Roxana Ramírez-Sandoval scite author profile

In subacute cutaneous lupus eryhematosus (SCLE) the cutaneous antigens constitute the main source of Ro and La autoantigens. The aim of this investigation was to demonstrate if UV light increases the availability of Ro autoantigen in the skin, also the blocking effect of Ac-DEVD-CMK a caspase inhibitor was assessed. For this purpose newborn Balb/c mice were UVB irradiated (5–30 mJ/cm2) equivalent to a moderate to severe sunburn. Animals were injected with monoclonal anti-Ro antibodies from SCLE patients. Apoptosis was also induced by anti-Fas antibody injection.
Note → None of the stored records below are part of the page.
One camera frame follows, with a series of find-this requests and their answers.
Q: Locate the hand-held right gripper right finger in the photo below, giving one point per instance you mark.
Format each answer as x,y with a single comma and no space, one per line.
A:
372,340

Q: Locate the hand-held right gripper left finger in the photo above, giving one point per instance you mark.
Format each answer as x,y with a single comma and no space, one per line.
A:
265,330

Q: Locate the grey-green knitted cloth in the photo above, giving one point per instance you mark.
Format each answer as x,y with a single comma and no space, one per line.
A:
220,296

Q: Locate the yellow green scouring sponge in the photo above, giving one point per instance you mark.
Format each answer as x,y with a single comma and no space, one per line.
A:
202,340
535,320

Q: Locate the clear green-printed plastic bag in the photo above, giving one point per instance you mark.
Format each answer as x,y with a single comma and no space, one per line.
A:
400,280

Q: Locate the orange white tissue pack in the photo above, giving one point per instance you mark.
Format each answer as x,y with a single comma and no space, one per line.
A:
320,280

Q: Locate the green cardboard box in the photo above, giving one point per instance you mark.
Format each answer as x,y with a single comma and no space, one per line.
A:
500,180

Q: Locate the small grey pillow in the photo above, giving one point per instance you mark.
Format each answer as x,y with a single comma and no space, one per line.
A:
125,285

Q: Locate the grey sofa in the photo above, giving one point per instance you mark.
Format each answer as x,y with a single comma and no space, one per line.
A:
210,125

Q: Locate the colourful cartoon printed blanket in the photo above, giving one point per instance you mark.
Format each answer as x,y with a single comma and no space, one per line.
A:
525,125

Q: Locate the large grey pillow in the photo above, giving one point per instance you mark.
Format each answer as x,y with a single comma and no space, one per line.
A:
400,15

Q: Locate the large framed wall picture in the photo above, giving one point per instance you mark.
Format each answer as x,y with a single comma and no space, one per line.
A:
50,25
Skin samples were examined by direct immunofluoresence, by TUNEL, and the expression of caspase 3 by RT-PCR. Major findings of present studies were: 1. UVB irradiation and anti-Fas induced apoptosis of keratinocytes. 2. Apoptosis redistribute the Ro antigen on cell surface and is better triggered by Ro antibody. 3. The caspase 3 inhibitor Ac-DEVD-CMK decreases the availability of Ro autoantigen in epidermis and prevents deposition of anti-Ro. In conclusion, the caspase pathway would be blocked to avoid anti-Ro deposition along skin; this finding would be a prospect in the treatment of SCLE patients.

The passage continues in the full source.